Instructions to follow —
Look through the data below and output, unchanged, every line from the one holding "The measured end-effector" through the one holding "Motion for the", inclusive. Skip the pictures.

Data for the task —
* * * * *
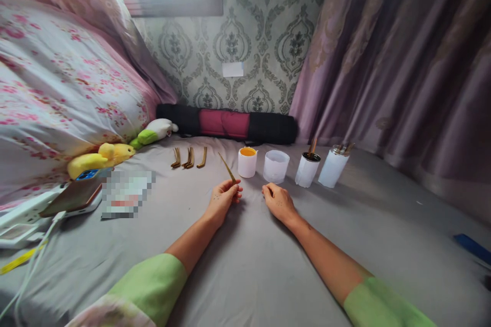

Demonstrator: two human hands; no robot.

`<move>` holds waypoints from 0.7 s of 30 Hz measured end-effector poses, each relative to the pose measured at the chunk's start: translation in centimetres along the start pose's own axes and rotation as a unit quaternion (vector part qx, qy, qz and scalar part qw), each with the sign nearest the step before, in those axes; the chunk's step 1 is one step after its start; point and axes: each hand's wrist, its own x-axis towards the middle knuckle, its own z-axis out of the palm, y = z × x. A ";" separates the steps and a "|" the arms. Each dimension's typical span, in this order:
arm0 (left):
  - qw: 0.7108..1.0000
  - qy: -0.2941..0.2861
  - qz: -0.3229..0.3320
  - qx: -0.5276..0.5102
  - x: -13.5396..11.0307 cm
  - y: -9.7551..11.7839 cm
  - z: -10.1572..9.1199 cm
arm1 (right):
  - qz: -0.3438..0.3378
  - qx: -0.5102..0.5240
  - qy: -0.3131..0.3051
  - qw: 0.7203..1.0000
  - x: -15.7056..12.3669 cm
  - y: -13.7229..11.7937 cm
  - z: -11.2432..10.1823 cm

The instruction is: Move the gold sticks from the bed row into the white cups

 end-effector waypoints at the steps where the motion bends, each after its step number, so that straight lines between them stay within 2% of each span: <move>1: 1.000 -0.003 0.006 0.009 -0.1 0.0 0.0 | -0.002 0.005 0.001 1.000 0.0 0.0 0.0; 11: 0.991 -0.025 0.073 0.114 -0.7 0.2 0.6 | -0.012 0.036 0.006 0.999 -0.1 0.3 -0.1; 17: 0.977 -0.038 0.110 0.177 -0.6 -0.1 0.2 | -0.018 0.045 0.009 0.999 -0.1 0.4 0.0; 21: 0.963 -0.027 0.146 0.225 -0.6 -0.4 -0.1 | -0.023 0.051 0.011 0.998 0.0 0.6 0.1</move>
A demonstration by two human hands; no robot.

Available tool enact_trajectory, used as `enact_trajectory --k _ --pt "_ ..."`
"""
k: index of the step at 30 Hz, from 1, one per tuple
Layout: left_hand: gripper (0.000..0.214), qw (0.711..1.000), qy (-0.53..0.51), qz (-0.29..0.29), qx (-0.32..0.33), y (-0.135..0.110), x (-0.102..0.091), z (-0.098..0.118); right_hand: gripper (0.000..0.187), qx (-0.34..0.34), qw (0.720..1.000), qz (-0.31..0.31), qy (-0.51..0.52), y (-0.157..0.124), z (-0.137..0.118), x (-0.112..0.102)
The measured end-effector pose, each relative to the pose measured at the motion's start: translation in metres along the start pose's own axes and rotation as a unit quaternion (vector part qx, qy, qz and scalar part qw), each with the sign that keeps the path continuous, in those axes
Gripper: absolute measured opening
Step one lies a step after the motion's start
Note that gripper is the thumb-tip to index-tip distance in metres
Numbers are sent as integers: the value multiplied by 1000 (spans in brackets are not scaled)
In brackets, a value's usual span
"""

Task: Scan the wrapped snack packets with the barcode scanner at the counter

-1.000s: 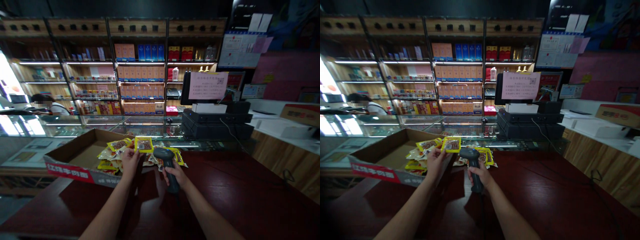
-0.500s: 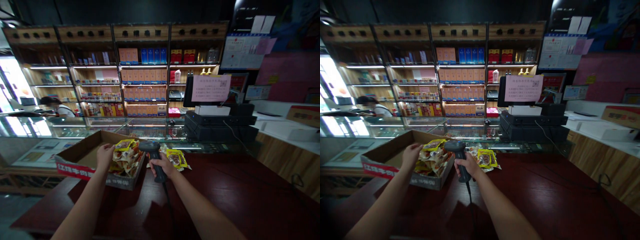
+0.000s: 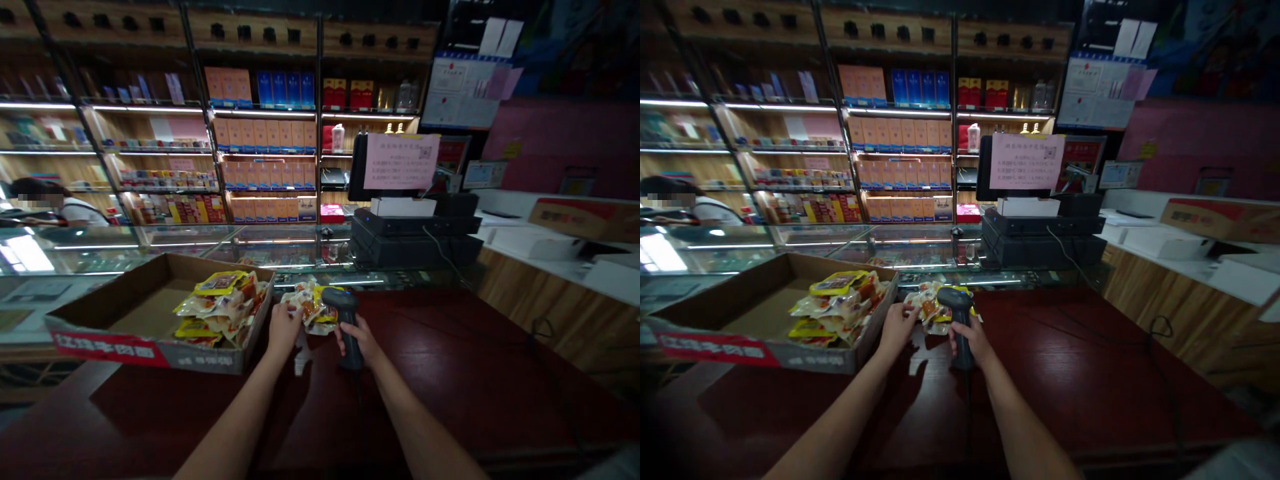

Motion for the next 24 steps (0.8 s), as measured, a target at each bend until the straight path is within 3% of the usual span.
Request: enact_trajectory --k 2,5,11,13,16,19,24 --pt "38 993 69 -63 -67 -5 21 -8 32 -1 1000 19 13 -2 6 -11" --pt "50 975 122 -139 -121 -11 35 -18 33 -1 1000 17 11 0 15 -17" --pt "57 959 93 -200 -176 -9 46 -32 40 27 999 -25 -20 2 26 -6" --pt "48 963 53 -181 -195 -7 51 -41 44 35 998 -36 -23 2 28 -3" --pt "38 959 -89 -146 -227 -6 56 -59 40 29 999 -36 -22 1 28 -2" --pt "32 947 -211 -77 -231 -2 49 -71 37 24 999 -28 -24 1 25 -4" --pt "18 959 -228 38 -165 7 25 -65 38 19 999 -18 -21 1 21 -8"
Point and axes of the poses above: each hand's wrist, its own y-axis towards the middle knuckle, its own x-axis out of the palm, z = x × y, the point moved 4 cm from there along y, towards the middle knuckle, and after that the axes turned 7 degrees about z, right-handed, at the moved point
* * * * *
Result for this exercise —
The measured end-effector pose, each relative to the pose measured at the motion's start: translation in metres along the start pose's own axes and rotation as a unit quaternion (vector part qx, qy, qz and scalar part qw), each with the sign that keeps the path continuous, in those axes
Gripper: absolute measured opening
Step one lies a step after the motion's start
Note that gripper is the thumb-tip to index-tip distance in metres
Numbers are sent as integers: the value multiplied by 1000 (spans in brackets are not scaled)
In brackets, a value's usual span
"""

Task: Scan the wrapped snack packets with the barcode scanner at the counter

-1.000s: 
-0.500s: 
+0.000s: 

Motion for the next 24 steps (0.8 s), as measured, a target at each bend until the straight path is within 3% of the usual span.

No other output belongs with this exercise.